Rotavirus vaccine research in the time of COVID-19

Apr 13, 2021


Dr. Caroline Cleopatra Chisenga
Centre for Infectious Disease Research in Zambia (CIDRZ)
Researcher in Zambia looks into microscope

Rotavirus remains a leading cause of diarrheal disease in children, particularly in Africa and Asia. The globally available live, oral rotavirus vaccines are substantially reducing severe rotavirus diarrhea and making a major impact in countries where they have been introduced. However, these vaccines don’t work as well in places where rotavirus burden is highest. While they do protect children from life-threatening diarrhea, they prevent illness in children only half of the time. New vaccine approaches have the potential to better protect infants in these settings from rotavirus diarrhea.

One such approach are non-replicating rotavirus vaccines (NRRVs), which are injected instead of given orally and may provide superior protection against disease. The most advanced NRRV candidate, called trivalent P2-VP8, is expected to provide broad protection against rotavirus at an even more affordable price than the currently available oral rotavirus vaccines, potentially facilitating uptake in countries with the highest burden and freeing up funds for other health priorities. 

In late 2019, I was thrilled when we began a Phase 3 study in Zambia in collaboration with PATH and clinical sites in Ghana and Malawi to evaluate the efficacy of this vaccine candidate relative to one of the licensed, live oral vaccines, ROTARIX®. Little did we know then that the world would change just a few months later with the COVID-19 pandemic.

Dr.

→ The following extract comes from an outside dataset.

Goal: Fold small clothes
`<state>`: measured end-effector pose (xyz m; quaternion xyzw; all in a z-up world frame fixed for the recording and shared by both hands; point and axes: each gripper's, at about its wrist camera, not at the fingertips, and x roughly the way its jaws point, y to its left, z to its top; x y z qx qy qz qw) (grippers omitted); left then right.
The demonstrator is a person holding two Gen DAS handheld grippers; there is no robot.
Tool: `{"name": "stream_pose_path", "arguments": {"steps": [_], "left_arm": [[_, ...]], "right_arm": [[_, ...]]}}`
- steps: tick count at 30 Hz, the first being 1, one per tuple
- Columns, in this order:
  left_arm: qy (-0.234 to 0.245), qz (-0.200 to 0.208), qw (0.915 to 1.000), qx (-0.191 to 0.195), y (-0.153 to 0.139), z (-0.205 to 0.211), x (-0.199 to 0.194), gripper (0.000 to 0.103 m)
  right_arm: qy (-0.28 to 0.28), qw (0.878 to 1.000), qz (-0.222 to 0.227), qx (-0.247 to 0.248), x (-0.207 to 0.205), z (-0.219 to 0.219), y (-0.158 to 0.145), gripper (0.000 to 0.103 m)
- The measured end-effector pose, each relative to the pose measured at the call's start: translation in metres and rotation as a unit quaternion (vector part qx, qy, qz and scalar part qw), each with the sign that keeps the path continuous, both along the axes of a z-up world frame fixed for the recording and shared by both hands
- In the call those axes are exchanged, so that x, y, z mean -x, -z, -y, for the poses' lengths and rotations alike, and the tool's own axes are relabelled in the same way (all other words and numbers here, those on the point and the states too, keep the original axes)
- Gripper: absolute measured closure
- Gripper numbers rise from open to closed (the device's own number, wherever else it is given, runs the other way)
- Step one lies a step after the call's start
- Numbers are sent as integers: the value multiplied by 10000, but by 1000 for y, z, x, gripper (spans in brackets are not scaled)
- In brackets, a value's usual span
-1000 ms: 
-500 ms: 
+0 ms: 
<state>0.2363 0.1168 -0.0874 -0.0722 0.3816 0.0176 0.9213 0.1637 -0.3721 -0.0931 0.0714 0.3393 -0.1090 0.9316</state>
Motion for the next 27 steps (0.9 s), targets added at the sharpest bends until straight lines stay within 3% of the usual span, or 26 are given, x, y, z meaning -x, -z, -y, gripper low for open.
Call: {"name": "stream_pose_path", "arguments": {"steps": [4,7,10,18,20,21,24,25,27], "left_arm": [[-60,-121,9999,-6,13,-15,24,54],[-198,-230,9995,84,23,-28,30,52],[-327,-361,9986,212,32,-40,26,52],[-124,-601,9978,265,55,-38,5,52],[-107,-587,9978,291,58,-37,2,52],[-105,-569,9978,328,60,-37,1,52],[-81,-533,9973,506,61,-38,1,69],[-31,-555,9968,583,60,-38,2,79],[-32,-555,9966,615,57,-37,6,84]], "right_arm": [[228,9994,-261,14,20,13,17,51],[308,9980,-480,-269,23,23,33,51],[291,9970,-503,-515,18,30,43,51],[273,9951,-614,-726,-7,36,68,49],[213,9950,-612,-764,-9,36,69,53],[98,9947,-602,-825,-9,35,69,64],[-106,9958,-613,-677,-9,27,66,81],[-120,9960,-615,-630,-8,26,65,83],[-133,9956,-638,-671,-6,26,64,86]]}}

Carolina Chisenga
Blog author Dr. Caroline Cleopatra Chisenga is a lead rotavirus vaccine researcher at the Centre for Infectious Disease Research, Zambia (CIDRZ).

As COVID-19 spread throughout the world, clinical research grappled with how to best keep participants safe from a new infectious disease. In March 2020, the study partners made the decision to pause the study in order to protect infants, their families, and our communities from COVID-19.

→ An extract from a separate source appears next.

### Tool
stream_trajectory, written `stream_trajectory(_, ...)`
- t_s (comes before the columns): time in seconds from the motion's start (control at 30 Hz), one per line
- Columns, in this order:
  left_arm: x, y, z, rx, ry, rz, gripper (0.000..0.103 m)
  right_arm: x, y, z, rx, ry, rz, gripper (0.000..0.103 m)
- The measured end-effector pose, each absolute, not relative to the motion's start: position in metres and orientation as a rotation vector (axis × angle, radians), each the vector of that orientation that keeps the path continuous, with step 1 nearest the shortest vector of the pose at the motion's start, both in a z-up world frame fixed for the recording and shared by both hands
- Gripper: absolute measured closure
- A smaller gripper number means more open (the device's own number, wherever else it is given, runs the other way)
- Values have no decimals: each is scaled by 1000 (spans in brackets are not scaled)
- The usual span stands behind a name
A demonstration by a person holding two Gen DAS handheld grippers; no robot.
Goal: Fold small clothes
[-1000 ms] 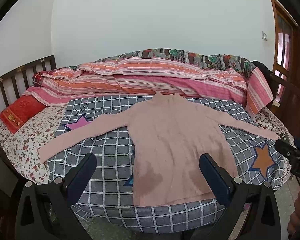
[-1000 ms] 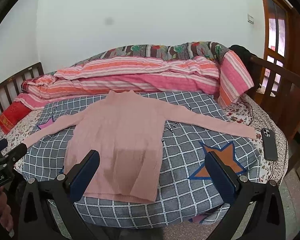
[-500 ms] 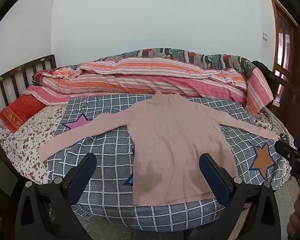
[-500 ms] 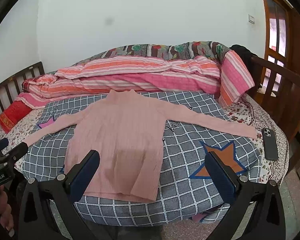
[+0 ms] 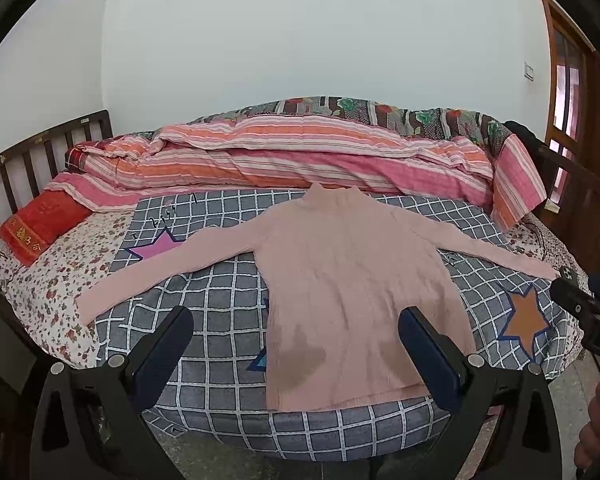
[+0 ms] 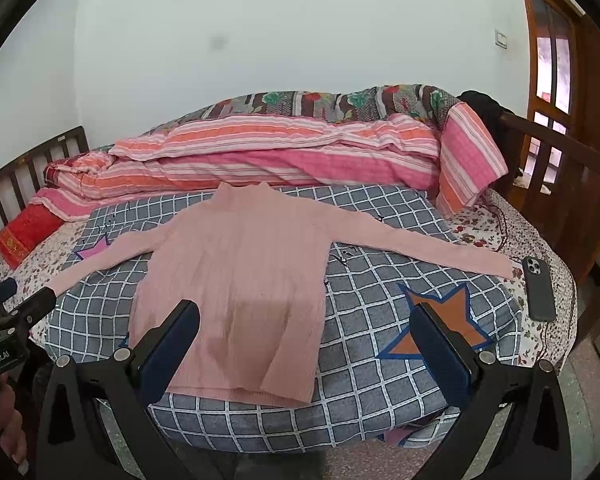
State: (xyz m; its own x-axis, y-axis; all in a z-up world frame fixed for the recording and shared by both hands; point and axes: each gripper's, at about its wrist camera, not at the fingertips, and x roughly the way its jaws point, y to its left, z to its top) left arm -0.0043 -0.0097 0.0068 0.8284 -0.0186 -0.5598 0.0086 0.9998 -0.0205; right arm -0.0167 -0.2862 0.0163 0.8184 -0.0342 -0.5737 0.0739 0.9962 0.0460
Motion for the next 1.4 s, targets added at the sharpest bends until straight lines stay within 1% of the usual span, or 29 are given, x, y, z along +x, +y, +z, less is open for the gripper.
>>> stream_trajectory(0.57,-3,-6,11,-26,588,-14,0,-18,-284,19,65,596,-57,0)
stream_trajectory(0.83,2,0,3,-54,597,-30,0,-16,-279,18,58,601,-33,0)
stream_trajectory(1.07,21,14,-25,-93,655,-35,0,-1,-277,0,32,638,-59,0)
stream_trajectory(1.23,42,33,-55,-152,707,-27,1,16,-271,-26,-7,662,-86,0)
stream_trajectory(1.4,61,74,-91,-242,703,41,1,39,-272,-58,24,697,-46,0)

While the study was paused, our work behind the scenes kept going. The study team unblinded the data on participants who had been enrolled in the study, so we knew which vaccine product they received. This allowed us to ensure that all infants received two doses of ROTARIX vaccine to protect them from rotavirus, the standard of care in Zambia. We then followed these participants for 30 days after their second dose of ROTARIX to monitor for safety. Additionally, we held refresher trainings, continued refining study procedures, and closely monitored the progression of the COVID-19 pandemic in our country to determine when it would be safe to resume this important study. We developed new guidelines and procedures in our clinics to mitigate COVID-19 risks such as the use of appropriate personal protective equipment by staff and mask wearing for parents and guardians, COVID-19 symptom screening, the creation of handwashing stations, the use of physical distancing strategies at the clinics, and increased cleaning of facilities. We also rigorously trained staff on their implementation to ensure the safety of participants and their families, staff, and the community.

Nearly a year following the study pause, we safely restarted this pivotal study in Zambia in March 2021, with the sites in Ghana and Malawi expected to begin soon. Throughout the past year, the global health community has learned what works to minimize COVID-19 risk and new vaccines are gradually being made available to countries to prevent COVID-19. However, we also know that vaccine-preventable childhood diseases have not gone away during this pandemic. Rotavirus remains a threat to the health of young children and it is essential to continue research to prevent an increase in morbidity and mortality from non-COVID-19 causes. I am once again proud of the part I am playing in this study because if this vaccine is successful, it has the potential to save many more lives.